What is being asked:
Output every record below exactly.
[Data provided — start]
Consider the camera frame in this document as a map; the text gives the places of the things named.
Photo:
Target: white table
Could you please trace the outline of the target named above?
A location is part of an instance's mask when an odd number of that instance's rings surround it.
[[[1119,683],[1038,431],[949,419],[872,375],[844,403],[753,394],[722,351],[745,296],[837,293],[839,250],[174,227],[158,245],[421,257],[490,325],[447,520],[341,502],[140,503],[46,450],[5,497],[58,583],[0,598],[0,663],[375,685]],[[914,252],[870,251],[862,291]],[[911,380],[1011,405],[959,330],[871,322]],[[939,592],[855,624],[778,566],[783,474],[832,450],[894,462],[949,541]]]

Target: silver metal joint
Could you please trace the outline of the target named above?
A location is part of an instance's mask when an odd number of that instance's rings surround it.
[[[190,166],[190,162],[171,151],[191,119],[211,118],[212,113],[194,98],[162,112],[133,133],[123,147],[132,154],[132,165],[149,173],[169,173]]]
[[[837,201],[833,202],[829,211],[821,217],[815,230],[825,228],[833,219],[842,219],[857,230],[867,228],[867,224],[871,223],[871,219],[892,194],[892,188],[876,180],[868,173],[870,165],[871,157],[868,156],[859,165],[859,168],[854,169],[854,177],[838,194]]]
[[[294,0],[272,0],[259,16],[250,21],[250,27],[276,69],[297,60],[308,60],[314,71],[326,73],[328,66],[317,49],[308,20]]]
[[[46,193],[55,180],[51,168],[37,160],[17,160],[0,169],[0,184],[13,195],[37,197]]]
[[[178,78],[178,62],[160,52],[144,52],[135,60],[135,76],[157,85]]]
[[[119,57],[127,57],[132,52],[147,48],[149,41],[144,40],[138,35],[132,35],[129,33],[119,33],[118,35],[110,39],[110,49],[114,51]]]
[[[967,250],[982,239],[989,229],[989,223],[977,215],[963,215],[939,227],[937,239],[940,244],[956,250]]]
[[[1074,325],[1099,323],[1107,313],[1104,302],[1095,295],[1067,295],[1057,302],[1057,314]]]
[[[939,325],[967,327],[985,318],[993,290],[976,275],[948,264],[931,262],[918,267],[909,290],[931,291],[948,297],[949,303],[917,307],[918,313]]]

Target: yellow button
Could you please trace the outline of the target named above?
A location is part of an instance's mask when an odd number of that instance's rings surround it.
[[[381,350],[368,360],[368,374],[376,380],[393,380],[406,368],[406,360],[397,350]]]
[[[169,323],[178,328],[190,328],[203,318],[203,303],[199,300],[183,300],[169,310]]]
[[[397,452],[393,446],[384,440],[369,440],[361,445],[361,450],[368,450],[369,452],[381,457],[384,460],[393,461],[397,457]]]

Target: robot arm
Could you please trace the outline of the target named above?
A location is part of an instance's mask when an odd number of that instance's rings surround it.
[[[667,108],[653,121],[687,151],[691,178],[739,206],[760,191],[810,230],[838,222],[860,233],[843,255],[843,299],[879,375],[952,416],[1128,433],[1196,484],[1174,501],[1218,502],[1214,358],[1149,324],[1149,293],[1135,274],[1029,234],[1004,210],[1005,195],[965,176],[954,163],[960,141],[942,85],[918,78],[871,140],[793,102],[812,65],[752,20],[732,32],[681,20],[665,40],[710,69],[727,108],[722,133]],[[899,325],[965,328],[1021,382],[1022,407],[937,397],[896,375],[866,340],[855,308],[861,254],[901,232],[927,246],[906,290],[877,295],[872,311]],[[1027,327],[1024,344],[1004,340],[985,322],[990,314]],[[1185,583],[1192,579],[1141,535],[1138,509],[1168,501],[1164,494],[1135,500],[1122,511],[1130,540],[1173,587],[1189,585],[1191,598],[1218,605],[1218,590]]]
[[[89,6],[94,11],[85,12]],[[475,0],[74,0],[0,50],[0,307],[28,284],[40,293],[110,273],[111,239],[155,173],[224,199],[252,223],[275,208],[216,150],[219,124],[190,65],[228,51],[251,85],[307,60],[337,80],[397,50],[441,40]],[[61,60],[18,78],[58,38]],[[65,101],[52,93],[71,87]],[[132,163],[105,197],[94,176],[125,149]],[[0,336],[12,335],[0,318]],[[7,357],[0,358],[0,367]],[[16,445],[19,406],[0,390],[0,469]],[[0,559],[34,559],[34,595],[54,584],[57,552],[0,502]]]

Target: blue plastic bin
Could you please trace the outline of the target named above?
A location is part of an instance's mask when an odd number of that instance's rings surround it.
[Data provided — finish]
Response area:
Consider the camera frame in this document as a map; the text gives the places of the things named.
Photo:
Target: white table
Could you please trace the outline of the target named above?
A location is part of an instance's mask when an odd number of that instance's rings surround it.
[[[1119,683],[1038,431],[949,419],[872,375],[844,403],[753,394],[722,351],[745,296],[837,293],[839,250],[174,227],[158,245],[421,257],[490,325],[447,520],[341,502],[140,503],[46,450],[5,497],[58,583],[0,598],[0,663],[375,685]],[[914,252],[870,251],[862,291]],[[911,380],[1011,405],[959,330],[871,322]],[[939,592],[855,624],[778,566],[783,474],[832,450],[894,462],[949,541]]]

Target: silver metal joint
Could you please trace the outline of the target named above?
A location is part of an instance's mask when an odd number of that instance's rings surround it.
[[[190,166],[190,162],[171,151],[191,119],[211,118],[212,113],[194,98],[162,112],[133,133],[123,147],[132,154],[132,165],[149,173],[169,173]]]
[[[837,201],[833,202],[829,211],[821,217],[815,230],[825,228],[833,219],[842,219],[857,230],[867,228],[867,224],[871,223],[871,219],[892,194],[892,188],[876,180],[868,173],[870,165],[871,157],[868,156],[859,165],[859,168],[854,169],[854,177],[838,194]]]
[[[294,0],[272,0],[259,16],[250,21],[250,27],[276,69],[297,60],[308,60],[314,71],[326,73],[328,66],[317,49],[308,20]]]
[[[46,193],[55,180],[51,168],[37,160],[17,160],[0,169],[0,184],[13,195],[37,197]]]
[[[178,78],[178,62],[160,52],[144,52],[135,60],[135,76],[157,85]]]
[[[119,57],[127,57],[132,52],[147,48],[149,41],[144,40],[138,35],[132,35],[129,33],[119,33],[118,35],[110,39],[110,49],[114,51]]]
[[[967,250],[982,239],[989,229],[989,223],[977,215],[963,215],[939,227],[937,239],[940,244],[956,250]]]
[[[1074,325],[1099,323],[1107,313],[1104,302],[1095,295],[1067,295],[1057,302],[1057,314]]]
[[[939,325],[967,327],[985,318],[993,290],[976,275],[948,264],[931,262],[918,267],[909,290],[931,291],[948,297],[949,303],[917,307],[918,313]]]

Target: yellow button
Could you please trace the outline of the target named above?
A location is part of an instance's mask when an odd number of that instance's rings surround it.
[[[381,350],[368,360],[368,374],[376,380],[393,380],[406,368],[406,360],[397,350]]]
[[[169,323],[178,328],[190,328],[203,318],[203,303],[199,300],[183,300],[169,310]]]
[[[397,452],[393,446],[384,440],[369,440],[361,445],[361,450],[368,450],[369,452],[381,457],[384,460],[393,461],[397,457]]]

Target: robot arm
Could you please trace the outline of the target named above?
A location is part of an instance's mask when an odd number of that instance's rings surround it.
[[[667,108],[653,121],[687,151],[691,178],[739,206],[760,191],[810,230],[838,222],[860,233],[843,255],[843,299],[879,375],[952,416],[1128,433],[1196,484],[1174,501],[1218,502],[1214,358],[1149,324],[1149,293],[1135,274],[1029,234],[1004,210],[1005,195],[965,176],[954,163],[960,141],[942,85],[918,78],[871,140],[793,102],[812,65],[752,20],[732,32],[681,20],[665,40],[710,69],[727,108],[722,133]],[[899,325],[965,328],[1021,382],[1022,407],[937,397],[896,375],[866,340],[855,308],[861,254],[901,232],[927,246],[906,290],[877,295],[872,311]],[[1027,327],[1024,344],[1004,340],[985,322],[990,314]],[[1185,583],[1192,579],[1141,535],[1138,509],[1168,501],[1164,494],[1135,500],[1122,511],[1130,540],[1173,587],[1189,585],[1191,598],[1218,605],[1218,590]]]
[[[89,6],[94,11],[85,12]],[[475,0],[74,0],[0,50],[0,307],[28,284],[40,293],[110,273],[111,239],[155,173],[224,199],[252,223],[275,208],[216,150],[219,124],[190,65],[228,51],[251,85],[307,60],[337,80],[397,50],[441,40]],[[61,60],[18,78],[58,38]],[[65,101],[52,93],[71,87]],[[132,163],[105,197],[94,176],[125,149]],[[0,336],[12,335],[0,318]],[[7,357],[0,358],[0,367]],[[16,445],[19,406],[0,390],[0,469]],[[0,559],[34,559],[34,595],[54,584],[57,552],[0,502]]]

Target: blue plastic bin
Could you please trace the outline of the target named above?
A location is part of an instance's mask when an odd number of that instance's rings surround it.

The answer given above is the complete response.